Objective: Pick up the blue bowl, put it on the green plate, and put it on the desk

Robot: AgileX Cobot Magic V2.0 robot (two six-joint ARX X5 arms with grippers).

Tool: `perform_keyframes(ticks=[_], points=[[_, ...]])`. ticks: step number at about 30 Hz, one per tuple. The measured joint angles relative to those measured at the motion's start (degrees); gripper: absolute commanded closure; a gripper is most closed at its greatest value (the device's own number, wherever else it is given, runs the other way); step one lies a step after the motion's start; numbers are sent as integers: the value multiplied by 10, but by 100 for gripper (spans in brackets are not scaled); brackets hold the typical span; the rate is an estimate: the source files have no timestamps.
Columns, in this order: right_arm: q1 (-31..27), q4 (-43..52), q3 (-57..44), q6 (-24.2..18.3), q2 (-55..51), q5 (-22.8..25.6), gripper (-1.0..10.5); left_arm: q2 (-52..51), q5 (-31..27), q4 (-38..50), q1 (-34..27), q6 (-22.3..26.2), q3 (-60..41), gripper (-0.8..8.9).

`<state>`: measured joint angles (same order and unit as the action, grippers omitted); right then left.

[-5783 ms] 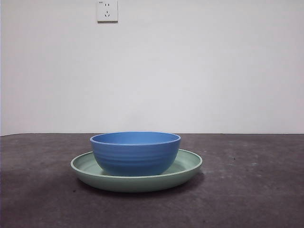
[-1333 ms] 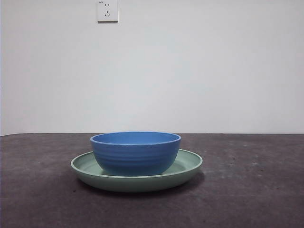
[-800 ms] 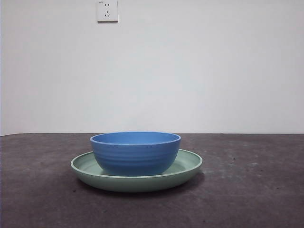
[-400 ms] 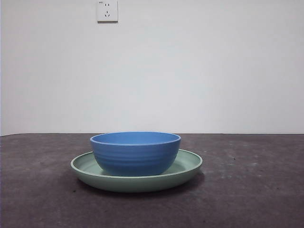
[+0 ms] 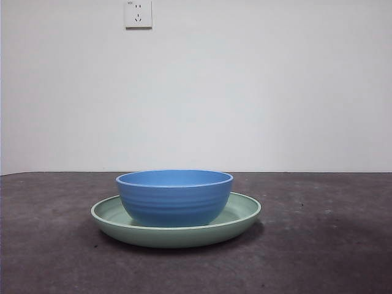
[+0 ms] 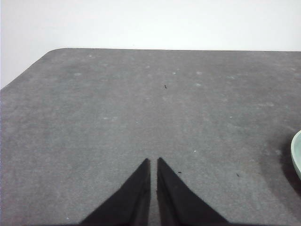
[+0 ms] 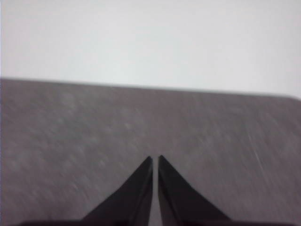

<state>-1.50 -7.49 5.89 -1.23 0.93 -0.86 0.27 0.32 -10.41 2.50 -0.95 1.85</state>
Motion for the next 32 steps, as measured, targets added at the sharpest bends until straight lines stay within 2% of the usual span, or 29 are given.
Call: perform_keyframes(ticks=[7, 9, 32], points=[[-1, -1, -49, 0, -6, 7, 931, 0, 0, 0, 0, 0, 0, 789], [-1, -22, -50, -1, -6, 7, 931, 0, 0, 0, 0, 0, 0, 789], [-1, -20, -50, -1, -6, 7, 931, 0, 0, 0, 0, 0, 0, 789]])
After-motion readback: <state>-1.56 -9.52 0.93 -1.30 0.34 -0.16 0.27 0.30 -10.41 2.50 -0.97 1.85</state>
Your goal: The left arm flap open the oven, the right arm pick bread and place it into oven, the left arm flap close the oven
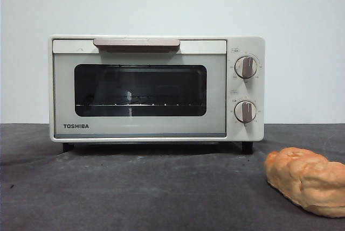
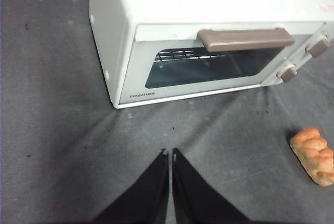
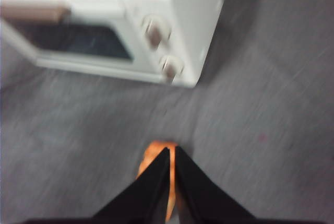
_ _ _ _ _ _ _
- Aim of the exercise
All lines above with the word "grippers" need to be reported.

- Answer space
Robot: AgileX Cobot Magic V2.0 robot (two six-joint ARX X5 arms with grippers).
`<state>`: measured joint angles (same order and unit as the action, grippers omitted); right then left.

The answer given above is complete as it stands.